## Task prompt
Report how many lines of the material below contain the string "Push". The reply is that number and no more.

## Given information
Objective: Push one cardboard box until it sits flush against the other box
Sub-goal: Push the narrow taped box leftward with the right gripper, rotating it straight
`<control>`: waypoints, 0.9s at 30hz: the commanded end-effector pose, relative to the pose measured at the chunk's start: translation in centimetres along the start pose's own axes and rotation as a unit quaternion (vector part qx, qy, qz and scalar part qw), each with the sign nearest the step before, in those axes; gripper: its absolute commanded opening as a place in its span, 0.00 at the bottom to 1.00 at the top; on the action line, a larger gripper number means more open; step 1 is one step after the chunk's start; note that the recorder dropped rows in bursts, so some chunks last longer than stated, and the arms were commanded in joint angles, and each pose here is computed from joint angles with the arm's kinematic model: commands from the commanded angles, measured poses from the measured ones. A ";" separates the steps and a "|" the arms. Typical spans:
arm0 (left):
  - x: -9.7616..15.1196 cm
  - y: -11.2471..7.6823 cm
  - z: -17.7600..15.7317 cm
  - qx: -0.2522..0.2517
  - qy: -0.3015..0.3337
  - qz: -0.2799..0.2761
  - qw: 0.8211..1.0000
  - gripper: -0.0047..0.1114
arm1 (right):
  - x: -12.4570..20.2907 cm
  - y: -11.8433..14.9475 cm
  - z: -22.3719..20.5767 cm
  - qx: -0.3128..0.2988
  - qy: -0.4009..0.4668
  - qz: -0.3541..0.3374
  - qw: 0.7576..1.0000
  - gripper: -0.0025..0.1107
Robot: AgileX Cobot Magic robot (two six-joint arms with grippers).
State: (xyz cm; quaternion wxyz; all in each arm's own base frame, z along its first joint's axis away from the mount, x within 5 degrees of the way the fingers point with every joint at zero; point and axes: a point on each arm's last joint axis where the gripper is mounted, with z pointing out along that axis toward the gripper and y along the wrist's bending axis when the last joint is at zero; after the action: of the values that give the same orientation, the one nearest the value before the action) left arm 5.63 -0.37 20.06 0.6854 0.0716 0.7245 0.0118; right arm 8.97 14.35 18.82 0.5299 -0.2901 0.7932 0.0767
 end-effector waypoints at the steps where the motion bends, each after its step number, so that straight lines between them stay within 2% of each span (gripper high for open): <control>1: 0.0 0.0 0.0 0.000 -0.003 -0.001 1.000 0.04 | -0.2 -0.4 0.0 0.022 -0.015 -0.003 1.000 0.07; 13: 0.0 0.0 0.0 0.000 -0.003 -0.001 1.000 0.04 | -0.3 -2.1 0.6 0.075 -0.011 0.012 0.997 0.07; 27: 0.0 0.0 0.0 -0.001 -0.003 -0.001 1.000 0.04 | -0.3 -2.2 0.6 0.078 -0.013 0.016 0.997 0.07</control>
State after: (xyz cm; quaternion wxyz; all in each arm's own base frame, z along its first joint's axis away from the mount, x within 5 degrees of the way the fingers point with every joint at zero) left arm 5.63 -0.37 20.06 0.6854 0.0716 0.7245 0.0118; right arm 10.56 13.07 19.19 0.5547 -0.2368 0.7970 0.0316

## Output below
2